A central effort in HIV vaccine development is to generate protective broadly neutralizing antibodies, a process dependent on T follicular helper (Tfh) cells. The feasibility of using peripheral blood counterparts of lymph node Tfh cells to assess the immune response and the influence of viral and vaccine antigens on their helper functions remain obscure. We assessed circulating HIV-specific IL-21+CD4+ T cells and showed transcriptional and phenotypic similarities to lymphoid Tfh cells, and hence representing peripheral Tfh (pTfh) cells. pTfh cells were functionally active and B cell helper quality differed depending on antigen specificity.
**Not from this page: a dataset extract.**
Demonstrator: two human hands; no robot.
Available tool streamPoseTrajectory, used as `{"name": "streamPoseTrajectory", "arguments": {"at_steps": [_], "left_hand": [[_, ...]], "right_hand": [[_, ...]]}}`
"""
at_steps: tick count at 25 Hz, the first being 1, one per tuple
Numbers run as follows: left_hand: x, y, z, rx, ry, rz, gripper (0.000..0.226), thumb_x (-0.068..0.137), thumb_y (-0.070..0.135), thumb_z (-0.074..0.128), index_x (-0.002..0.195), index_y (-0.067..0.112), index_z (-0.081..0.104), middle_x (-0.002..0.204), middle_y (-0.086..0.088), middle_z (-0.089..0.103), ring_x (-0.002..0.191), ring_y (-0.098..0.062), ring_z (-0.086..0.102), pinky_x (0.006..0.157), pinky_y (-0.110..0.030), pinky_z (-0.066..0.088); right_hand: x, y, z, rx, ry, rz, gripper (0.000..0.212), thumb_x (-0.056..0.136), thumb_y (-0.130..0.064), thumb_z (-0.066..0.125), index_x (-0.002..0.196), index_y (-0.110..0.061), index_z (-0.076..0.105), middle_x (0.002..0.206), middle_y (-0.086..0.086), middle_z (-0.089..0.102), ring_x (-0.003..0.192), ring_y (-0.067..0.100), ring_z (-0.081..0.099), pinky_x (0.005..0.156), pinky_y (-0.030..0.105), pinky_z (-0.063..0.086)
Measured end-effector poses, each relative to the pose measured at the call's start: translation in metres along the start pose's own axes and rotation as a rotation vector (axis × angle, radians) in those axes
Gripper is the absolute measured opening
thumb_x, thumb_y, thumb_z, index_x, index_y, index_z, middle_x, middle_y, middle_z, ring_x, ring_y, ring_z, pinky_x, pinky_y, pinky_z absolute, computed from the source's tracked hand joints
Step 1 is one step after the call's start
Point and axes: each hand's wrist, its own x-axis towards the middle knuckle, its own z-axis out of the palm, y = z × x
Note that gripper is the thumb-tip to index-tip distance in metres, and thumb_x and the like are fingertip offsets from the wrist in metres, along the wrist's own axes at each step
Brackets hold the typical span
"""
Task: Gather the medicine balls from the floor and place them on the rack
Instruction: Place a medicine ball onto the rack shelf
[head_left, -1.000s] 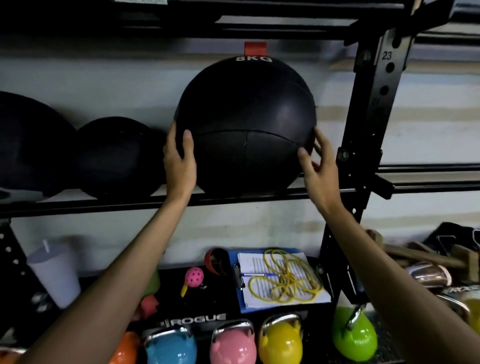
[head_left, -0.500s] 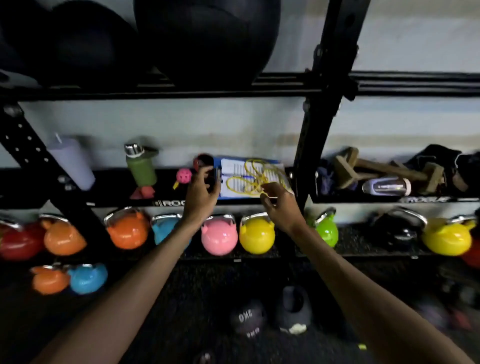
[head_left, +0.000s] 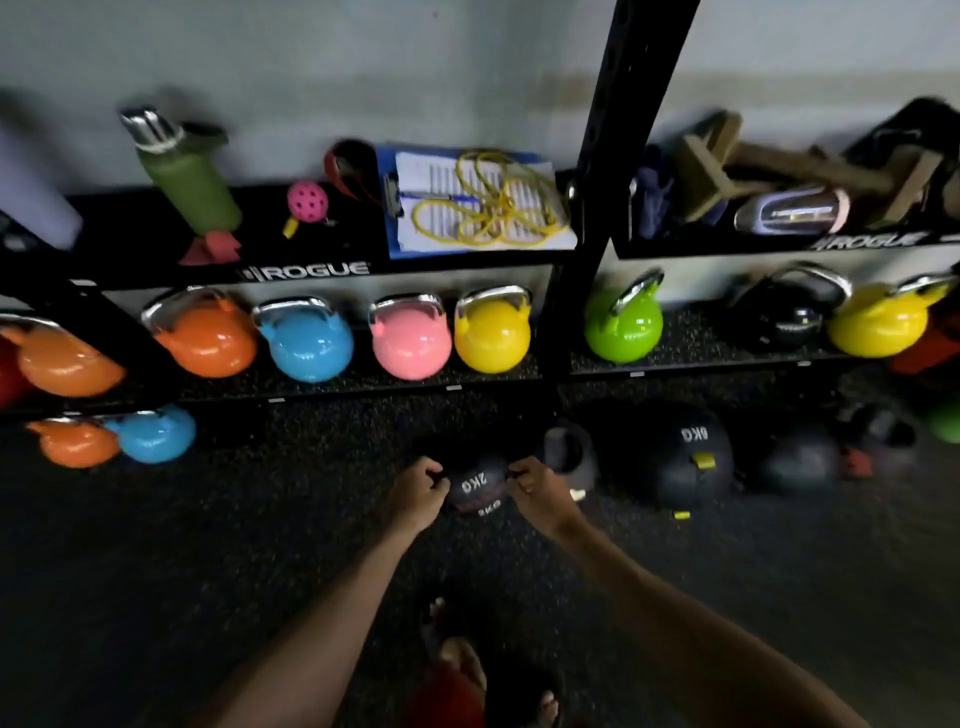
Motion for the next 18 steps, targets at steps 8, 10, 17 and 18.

Furthermore, we found higher frequency of pTfh cells in peripheral blood mononuclear cell specimens from the ALVAC+AIDSVAX (RV144) HIV vaccine trial associated with protective antibody responses compared to the non-protective DNA+Ad5 vaccine trial. Together, we identify IL-21+CD4+ T cells as pTfh cells, implicating them as key populations in the generation of vaccine-evoked antibody responses. •Circulating IL-21+CD4+ T cells are transcriptionally and phenotypically pTfh cells•pTfh cells maintained phenotype and function in culture•Env- or Gag-specific pTfh cells elicited differential quality of help to B cells•Vaccine-induced pTfh cells were highest in the moderately efficacious RV144 trial T follicular helper (Tfh) cells are pivotal for antibody induction. Streeck and colleagues show that HIV-specific Tfh cells circulating in the periphery can be identified by secretion of IL-21 with helper qualities dependent on protein specificity and are found at increased numbers in the moderately protective HIV vaccine trial (RV144).